In the listing below, locate the line containing "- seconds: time" and the line containing "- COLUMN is". Output both of them and every line between, exactly as written, and nothing more.

____ Data below

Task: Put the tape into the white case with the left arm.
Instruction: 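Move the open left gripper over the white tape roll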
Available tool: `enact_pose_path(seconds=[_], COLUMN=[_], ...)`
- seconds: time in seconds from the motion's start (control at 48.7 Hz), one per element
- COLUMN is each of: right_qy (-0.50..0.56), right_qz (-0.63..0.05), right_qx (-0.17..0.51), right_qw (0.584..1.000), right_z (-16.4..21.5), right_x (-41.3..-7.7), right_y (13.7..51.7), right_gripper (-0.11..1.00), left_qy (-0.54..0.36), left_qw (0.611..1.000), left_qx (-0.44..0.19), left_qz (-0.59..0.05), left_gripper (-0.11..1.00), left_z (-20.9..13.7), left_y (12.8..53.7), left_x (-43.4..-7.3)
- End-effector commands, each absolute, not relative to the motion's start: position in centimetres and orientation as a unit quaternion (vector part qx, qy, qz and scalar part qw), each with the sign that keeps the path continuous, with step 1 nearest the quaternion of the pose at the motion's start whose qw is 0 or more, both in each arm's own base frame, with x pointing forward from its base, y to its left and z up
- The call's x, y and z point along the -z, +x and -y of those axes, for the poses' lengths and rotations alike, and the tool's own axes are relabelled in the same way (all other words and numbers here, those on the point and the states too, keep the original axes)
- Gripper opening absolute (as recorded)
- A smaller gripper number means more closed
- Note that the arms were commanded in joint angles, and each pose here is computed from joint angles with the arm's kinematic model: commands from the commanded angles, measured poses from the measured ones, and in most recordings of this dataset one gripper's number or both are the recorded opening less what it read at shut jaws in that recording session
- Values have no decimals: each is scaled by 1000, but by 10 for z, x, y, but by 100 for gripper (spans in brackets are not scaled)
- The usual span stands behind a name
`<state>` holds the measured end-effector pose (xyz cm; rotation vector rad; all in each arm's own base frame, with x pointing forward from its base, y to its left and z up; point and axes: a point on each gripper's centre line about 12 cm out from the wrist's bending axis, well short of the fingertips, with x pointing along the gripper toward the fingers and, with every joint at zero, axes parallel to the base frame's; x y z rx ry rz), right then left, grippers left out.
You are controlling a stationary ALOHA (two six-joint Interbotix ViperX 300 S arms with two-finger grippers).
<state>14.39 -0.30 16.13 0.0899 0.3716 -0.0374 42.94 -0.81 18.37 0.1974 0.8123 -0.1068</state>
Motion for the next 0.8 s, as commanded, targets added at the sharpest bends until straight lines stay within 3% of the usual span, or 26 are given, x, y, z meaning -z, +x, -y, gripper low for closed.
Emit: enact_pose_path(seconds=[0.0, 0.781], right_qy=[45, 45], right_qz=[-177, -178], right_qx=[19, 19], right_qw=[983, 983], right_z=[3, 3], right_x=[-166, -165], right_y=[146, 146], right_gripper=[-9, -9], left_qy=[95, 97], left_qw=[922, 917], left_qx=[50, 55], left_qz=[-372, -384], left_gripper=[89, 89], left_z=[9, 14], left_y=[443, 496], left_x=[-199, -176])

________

Response area:
- seconds: time in seconds from the motion's start (control at 48.7 Hz), one per element
- COLUMN is each of: right_qy (-0.50..0.56), right_qz (-0.63..0.05), right_qx (-0.17..0.51), right_qw (0.584..1.000), right_z (-16.4..21.5), right_x (-41.3..-7.7), right_y (13.7..51.7), right_gripper (-0.11..1.00), left_qy (-0.54..0.36), left_qw (0.611..1.000), left_qx (-0.44..0.19), left_qz (-0.59..0.05), left_gripper (-0.11..1.00), left_z (-20.9..13.7), left_y (12.8..53.7), left_x (-43.4..-7.3)

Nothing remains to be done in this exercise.